What you need to do:
Lines to be reproduced exactly: the one that holds "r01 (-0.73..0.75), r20" and all those after it through the end of the data. Include no others.

Data excerpts:
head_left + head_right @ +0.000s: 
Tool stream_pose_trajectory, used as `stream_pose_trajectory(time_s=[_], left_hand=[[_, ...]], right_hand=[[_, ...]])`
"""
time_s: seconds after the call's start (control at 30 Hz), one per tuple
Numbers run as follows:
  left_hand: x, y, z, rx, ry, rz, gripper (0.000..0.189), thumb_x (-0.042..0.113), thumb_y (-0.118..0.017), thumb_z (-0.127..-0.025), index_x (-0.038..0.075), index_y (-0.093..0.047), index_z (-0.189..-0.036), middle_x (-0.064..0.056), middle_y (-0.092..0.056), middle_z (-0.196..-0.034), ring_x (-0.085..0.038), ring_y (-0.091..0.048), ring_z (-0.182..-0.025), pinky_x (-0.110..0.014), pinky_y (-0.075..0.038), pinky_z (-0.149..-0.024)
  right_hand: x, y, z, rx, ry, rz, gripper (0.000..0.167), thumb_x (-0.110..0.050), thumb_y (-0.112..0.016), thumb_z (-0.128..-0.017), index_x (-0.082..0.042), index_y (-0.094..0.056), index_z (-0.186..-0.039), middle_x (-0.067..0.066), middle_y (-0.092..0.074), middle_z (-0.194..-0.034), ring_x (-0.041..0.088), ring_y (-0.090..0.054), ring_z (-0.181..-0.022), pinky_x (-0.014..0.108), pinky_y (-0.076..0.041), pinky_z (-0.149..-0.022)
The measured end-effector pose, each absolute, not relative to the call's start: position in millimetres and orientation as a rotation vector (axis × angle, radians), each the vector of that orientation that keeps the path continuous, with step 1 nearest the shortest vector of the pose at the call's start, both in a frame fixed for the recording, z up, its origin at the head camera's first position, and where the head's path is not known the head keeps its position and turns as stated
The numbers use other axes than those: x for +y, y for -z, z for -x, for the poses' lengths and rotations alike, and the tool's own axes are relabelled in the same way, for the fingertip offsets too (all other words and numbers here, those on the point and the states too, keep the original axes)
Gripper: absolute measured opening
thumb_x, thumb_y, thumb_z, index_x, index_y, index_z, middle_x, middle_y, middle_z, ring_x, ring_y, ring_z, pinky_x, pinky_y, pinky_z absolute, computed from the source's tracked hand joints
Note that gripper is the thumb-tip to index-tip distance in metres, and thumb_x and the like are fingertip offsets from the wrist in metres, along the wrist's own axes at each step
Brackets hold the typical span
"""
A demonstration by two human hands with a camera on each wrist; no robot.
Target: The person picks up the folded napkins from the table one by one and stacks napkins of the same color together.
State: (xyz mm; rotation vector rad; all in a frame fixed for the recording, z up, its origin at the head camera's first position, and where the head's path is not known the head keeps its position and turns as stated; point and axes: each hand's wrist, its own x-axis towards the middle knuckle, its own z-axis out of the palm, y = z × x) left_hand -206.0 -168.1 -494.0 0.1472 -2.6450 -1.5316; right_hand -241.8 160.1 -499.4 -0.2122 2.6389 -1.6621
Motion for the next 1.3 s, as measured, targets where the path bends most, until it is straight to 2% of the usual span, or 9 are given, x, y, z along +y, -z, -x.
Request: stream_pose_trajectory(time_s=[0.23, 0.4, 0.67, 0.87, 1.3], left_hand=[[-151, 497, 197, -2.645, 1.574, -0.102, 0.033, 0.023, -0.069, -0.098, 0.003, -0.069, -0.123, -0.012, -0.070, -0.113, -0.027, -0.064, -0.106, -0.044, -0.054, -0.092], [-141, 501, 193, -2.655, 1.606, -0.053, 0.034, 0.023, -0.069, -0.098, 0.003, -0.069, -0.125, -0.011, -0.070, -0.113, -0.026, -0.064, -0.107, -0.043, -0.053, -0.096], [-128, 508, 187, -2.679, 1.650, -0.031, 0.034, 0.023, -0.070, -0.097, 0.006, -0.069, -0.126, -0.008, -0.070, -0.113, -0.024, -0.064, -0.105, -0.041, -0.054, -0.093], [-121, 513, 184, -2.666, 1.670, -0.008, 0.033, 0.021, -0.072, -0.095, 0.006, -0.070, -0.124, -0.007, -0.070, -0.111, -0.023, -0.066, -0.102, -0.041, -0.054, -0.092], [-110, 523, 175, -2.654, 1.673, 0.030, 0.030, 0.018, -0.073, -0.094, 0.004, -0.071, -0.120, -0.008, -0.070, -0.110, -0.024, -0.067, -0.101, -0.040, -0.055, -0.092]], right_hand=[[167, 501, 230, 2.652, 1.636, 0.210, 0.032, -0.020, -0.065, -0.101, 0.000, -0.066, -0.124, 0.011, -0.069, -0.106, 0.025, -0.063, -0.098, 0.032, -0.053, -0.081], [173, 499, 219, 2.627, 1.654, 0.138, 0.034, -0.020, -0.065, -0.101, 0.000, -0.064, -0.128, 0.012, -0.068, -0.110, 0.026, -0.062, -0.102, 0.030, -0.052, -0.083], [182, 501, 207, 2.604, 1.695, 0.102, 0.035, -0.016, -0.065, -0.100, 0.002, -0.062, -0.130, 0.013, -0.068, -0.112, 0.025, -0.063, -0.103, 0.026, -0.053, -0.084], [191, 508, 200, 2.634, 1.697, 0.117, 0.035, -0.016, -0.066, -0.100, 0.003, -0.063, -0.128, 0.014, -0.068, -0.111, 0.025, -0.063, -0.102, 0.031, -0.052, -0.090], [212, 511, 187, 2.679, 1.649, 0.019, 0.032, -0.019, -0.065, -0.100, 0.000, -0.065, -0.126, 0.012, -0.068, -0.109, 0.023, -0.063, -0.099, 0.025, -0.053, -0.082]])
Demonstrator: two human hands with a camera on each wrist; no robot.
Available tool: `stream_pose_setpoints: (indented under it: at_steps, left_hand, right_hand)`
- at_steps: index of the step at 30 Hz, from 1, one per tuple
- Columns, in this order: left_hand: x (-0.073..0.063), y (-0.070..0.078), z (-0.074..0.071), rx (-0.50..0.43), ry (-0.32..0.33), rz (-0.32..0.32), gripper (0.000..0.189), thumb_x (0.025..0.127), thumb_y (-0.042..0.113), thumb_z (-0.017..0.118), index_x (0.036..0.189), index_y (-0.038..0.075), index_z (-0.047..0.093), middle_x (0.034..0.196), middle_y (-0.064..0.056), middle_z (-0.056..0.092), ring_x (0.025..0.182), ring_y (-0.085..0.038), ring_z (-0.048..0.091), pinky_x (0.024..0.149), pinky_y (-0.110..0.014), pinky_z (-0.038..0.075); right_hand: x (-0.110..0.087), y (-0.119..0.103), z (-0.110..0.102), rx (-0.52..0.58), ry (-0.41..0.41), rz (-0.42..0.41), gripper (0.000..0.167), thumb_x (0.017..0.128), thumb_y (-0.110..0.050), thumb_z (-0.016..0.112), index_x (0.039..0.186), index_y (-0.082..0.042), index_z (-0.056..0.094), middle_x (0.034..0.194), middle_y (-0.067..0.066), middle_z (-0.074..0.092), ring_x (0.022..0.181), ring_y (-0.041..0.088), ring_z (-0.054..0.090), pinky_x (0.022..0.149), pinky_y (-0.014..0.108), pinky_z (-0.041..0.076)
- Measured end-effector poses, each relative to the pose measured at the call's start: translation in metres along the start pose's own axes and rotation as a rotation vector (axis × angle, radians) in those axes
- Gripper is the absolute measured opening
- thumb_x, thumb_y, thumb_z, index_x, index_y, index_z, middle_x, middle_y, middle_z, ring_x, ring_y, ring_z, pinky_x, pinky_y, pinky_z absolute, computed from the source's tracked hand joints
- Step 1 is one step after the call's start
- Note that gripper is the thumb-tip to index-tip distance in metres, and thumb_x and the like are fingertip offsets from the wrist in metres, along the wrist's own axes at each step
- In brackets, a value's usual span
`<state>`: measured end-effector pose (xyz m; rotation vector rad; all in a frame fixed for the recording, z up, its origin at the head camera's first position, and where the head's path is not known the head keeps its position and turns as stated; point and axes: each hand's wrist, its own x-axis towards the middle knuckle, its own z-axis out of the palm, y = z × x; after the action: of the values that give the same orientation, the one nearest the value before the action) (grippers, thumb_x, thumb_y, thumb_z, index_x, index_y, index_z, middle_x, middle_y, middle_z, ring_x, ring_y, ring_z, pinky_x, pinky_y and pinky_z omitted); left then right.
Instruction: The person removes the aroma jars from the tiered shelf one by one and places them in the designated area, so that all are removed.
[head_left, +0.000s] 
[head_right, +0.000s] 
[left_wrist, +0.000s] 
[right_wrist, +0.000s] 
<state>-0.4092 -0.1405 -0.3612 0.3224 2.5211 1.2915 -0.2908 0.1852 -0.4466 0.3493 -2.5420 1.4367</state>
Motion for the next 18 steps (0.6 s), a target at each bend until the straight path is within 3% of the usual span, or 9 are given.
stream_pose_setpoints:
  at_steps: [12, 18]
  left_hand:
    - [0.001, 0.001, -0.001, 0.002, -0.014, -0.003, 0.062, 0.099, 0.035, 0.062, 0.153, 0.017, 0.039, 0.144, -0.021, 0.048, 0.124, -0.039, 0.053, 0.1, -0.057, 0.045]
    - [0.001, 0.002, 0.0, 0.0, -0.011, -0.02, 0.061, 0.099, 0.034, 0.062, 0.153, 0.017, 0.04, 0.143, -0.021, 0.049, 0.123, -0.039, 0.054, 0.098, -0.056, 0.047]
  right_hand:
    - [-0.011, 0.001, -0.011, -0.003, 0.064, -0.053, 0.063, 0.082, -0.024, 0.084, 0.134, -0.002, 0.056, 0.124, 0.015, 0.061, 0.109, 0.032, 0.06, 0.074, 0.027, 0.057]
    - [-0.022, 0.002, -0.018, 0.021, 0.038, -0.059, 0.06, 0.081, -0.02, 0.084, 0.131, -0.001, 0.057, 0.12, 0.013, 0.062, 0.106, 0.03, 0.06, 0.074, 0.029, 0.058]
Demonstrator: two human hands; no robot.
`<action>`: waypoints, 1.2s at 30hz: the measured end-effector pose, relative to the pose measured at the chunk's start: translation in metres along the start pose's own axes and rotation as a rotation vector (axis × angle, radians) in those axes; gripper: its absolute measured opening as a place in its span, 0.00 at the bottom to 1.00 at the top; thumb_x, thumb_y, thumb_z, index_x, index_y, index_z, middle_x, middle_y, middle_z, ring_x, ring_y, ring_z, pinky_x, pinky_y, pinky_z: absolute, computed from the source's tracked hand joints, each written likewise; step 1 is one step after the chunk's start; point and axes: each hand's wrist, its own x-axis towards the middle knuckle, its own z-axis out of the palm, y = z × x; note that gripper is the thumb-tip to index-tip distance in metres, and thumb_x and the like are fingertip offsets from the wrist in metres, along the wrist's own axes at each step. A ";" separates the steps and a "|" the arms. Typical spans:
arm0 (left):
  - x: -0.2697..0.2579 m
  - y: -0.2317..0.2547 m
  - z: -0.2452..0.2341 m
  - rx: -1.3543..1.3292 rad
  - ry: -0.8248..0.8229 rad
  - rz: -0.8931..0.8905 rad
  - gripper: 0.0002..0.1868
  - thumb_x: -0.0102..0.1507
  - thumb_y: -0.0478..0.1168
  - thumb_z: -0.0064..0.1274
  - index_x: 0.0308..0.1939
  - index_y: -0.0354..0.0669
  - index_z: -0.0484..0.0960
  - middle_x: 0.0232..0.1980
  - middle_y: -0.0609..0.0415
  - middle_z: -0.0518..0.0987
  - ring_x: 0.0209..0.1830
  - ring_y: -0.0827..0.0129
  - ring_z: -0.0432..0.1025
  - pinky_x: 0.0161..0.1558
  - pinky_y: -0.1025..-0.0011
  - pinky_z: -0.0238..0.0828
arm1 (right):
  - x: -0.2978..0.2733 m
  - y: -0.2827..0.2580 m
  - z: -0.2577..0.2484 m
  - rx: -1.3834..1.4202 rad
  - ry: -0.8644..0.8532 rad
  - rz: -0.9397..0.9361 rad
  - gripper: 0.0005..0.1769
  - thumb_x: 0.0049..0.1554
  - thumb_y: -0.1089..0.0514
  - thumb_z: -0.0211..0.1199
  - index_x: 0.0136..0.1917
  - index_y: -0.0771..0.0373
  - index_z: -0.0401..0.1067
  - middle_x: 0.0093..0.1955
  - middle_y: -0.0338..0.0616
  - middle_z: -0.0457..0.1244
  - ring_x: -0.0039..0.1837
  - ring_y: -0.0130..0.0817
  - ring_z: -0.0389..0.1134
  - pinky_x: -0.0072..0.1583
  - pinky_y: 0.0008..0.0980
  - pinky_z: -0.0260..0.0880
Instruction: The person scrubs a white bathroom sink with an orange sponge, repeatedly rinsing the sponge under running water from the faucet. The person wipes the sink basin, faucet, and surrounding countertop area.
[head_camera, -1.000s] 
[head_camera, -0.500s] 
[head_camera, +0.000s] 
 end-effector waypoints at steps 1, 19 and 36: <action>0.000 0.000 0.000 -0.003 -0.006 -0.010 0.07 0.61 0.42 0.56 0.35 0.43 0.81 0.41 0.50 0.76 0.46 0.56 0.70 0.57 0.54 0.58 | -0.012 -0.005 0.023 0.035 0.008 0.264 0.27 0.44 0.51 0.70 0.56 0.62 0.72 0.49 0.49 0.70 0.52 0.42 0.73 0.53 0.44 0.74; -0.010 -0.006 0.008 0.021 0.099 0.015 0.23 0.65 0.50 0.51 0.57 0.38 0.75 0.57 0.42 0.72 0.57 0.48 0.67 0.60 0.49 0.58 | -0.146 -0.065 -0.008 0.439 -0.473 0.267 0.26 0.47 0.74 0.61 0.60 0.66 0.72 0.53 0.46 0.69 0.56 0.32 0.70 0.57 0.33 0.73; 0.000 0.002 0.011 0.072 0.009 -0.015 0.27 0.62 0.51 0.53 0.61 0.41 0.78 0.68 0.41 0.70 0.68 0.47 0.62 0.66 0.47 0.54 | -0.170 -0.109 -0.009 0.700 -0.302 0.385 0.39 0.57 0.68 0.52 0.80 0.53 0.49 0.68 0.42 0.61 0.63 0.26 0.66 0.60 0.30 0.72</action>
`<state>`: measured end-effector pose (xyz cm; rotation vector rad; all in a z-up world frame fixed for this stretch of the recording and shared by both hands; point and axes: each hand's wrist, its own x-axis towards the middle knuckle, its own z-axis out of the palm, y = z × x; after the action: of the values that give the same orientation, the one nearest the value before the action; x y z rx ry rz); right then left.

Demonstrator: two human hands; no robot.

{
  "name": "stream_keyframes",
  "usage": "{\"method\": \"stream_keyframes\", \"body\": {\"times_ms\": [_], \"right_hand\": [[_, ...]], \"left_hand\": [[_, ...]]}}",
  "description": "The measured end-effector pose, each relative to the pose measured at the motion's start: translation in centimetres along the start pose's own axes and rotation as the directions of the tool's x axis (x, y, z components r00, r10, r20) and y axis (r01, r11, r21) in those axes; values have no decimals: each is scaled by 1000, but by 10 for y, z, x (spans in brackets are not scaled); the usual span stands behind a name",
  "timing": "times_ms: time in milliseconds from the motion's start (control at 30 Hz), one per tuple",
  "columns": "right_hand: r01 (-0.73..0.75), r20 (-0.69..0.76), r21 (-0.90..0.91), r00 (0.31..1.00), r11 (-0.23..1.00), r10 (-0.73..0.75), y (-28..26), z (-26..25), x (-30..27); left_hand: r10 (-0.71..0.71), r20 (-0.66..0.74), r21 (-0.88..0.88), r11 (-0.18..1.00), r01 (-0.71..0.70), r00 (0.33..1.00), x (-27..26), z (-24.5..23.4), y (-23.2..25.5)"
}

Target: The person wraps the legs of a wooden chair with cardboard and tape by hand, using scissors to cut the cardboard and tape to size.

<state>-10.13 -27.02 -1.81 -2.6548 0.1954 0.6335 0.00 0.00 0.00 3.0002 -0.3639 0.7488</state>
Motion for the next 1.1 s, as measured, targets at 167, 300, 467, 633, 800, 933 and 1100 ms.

Solution to this exercise:
  "columns": "right_hand: r01 (-0.73..0.75), r20 (-0.69..0.76), r21 (-0.90..0.91), r00 (0.31..1.00), r11 (-0.23..1.00), r10 (-0.73..0.75), y (-28..26), z (-26..25), x (-30..27); left_hand: r10 (-0.71..0.71), r20 (-0.66..0.74), r21 (-0.88..0.88), r11 (-0.18..1.00), r01 (-0.71..0.70), r00 (0.33..1.00), x (-27..26), z (-24.5..23.4), y (-23.2..25.5)"
}

Target: The person wraps the legs of a wooden chair with cardboard and tape by hand, using scissors to cut the cardboard and tape to size.

<state>-10.13 -27.02 -1.81 -2.6548 0.1954 0.6335 0.00 0.00 0.00 3.0002 -0.3639 0.7488</state>
Motion for the next 1.1 s, as measured, targets at 167, 300, 467, 633, 800, 933 and 1100 ms.

With this, the exercise is complete.